Because diffusion is usually modeled as an additive process--the motions of the particles are assumed to be independent and non-interfering--a uniform distribution of particles within any region $\mathcal R$ will evolve into a uniform location mixture of such Gaussians. In statistical terminology, the distribution at time $t$ will be the sum of the uniform distribution over $\mathcal R$ and the (two-dimensional) Gaussian distribution centered at $(0,0)$ with covariance matrix

$$\Sigma(t) = \pmatrix{\sigma^2 t & 0 \\ 0 & \sigma^2 t}.$$

Because variances of independent variables add, the variance of the distribution at time $t$ will be the variance of the uniform distribution over $R$, plus $\Sigma(t)$.

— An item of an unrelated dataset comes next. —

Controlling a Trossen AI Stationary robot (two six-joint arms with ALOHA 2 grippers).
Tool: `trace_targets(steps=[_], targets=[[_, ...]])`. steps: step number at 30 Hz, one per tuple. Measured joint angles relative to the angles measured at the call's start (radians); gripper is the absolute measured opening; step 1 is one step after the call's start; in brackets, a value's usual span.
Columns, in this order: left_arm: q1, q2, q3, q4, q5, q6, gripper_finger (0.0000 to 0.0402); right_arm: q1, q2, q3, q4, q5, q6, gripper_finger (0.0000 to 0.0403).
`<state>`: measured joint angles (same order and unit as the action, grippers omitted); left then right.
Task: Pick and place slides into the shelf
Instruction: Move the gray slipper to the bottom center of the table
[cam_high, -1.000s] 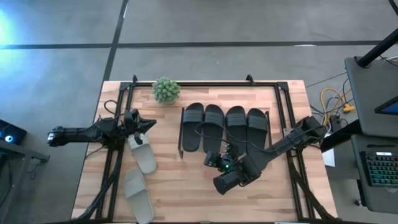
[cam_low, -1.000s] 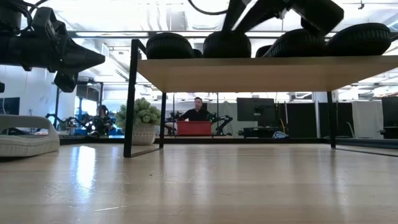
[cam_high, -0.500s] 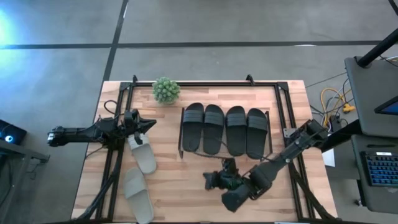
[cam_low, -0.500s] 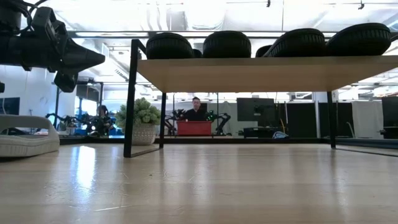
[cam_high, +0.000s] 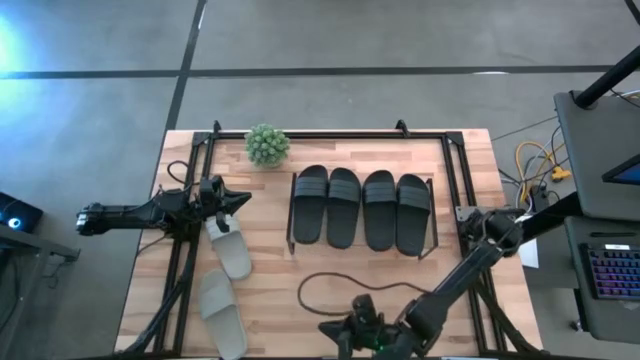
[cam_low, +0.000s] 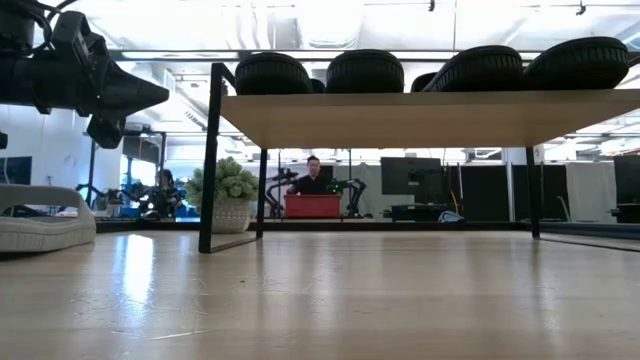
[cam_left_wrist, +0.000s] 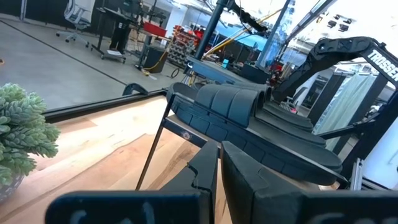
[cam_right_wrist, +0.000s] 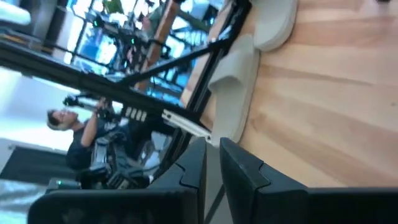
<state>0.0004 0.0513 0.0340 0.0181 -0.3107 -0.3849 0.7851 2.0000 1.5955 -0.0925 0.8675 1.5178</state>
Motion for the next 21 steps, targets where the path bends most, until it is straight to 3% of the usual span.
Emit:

It is straightforward to compute the variance of a uniform distribution over an annulus of radii $r_1 \lt r_2$: it is the diagonal matrix with values $(r_1^2 + r_2^2)/4$. Therefore the variance of the diffused particles after time $t$ is given by the matrix

$$\left(\frac{r_1^2 + r_2^2}{4}+ \sigma^2 t\right)\pmatrix{1 & 0 \\ 0 & 1}.$$

As $t$ grows large, the distribution becomes closer and closer to the solution obtained by starting with all the points near the centroid of $\mathcal R$--regardless of what shape $\mathcal R$ might have or of how the particles were distributed within it. Provided $\mathcal R$ is bounded--as in this case--the diffused particles will eventually adopt a (circularly symmetric) Gaussian distribution centered at the centroid of $\mathcal R$. Its variance is given by the preceding formula.

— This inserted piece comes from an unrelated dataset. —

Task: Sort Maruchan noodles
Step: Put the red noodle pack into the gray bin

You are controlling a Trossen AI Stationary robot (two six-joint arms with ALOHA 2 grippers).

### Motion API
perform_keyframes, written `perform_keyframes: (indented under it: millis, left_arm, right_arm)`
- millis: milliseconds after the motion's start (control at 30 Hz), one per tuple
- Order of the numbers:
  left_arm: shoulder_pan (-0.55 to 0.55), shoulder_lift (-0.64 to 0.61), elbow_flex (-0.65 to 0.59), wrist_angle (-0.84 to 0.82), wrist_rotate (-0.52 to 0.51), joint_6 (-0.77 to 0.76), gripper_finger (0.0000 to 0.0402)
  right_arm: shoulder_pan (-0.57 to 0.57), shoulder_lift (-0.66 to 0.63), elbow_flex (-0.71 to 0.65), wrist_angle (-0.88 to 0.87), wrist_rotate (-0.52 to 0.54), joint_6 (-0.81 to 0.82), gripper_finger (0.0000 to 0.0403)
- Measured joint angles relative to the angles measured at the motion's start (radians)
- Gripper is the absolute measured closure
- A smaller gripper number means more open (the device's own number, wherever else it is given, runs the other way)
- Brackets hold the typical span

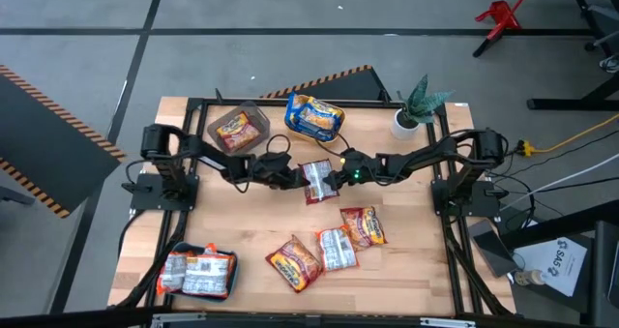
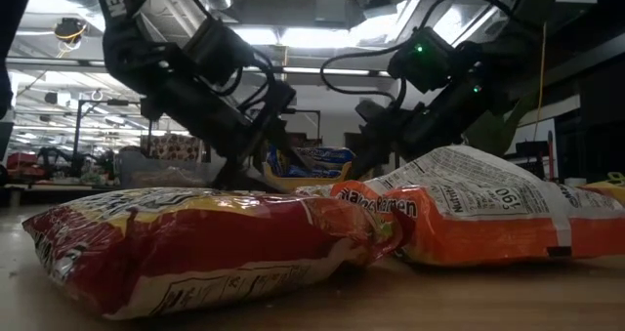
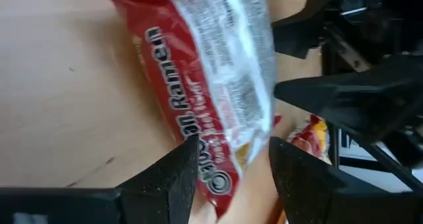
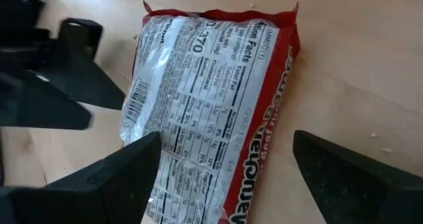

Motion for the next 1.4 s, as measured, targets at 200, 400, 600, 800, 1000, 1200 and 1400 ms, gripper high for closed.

To illustrate, I placed 10,000 points uniformly and randomly within an annulus of radii $7/4$ and $2$ and diffused them via a random walk with Gaussian steps of variance $\sigma^2 = 1/8^2$.

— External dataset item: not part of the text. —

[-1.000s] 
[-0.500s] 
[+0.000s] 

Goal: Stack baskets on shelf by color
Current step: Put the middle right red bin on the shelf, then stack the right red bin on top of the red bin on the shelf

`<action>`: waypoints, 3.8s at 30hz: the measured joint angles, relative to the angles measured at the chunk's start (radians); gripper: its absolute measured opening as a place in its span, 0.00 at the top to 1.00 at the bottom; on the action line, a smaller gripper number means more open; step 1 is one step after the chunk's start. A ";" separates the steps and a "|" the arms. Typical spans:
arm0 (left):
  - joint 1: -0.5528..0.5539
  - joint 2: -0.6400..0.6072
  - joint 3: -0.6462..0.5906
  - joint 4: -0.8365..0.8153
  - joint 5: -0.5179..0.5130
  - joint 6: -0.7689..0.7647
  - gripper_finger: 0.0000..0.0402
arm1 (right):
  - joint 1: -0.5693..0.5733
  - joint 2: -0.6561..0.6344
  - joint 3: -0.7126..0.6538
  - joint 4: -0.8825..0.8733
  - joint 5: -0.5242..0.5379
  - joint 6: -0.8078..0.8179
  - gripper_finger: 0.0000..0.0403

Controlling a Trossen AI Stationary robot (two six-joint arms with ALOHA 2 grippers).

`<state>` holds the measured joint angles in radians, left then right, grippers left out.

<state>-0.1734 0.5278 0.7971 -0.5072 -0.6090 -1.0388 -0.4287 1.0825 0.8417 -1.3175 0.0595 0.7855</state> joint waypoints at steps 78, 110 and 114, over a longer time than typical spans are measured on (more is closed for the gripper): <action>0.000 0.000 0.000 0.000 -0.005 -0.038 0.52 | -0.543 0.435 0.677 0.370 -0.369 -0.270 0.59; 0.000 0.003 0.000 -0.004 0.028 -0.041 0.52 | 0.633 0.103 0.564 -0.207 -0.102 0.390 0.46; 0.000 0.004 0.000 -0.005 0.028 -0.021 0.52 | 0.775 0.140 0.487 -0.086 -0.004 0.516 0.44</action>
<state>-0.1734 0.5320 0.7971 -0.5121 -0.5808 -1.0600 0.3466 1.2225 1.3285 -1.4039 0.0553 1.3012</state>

Figure: the original points

Along the way I kept track of the mean variance of the $x$ and $y$ coordinates relative to the theoretical variance as given above: namely, the starting variance plus $\sigma^2 t$. Their ratio will not be constant, due to the random fluctuations: it is a form of a random walk itself. But it will stay close to $1$:

Figure: the variance ratio

The progress of the diffusion can be plotted by showing the (smoothed) density on a 3D plot (whose height depicts the density).

![Figure: densities

Notice that by time $1/\sigma^2 = 64$, the average amount of particle motion is sufficient to place many of them in the very center. The annulus appears to be "filled up", and thereafter the mode of the distribution is in the center of the ring. This filling is apparent in a left-to-right scan of these images, which will take you from step 1 through step 72 in a quadratic progression of intervals. (The image will show detail when magnified.)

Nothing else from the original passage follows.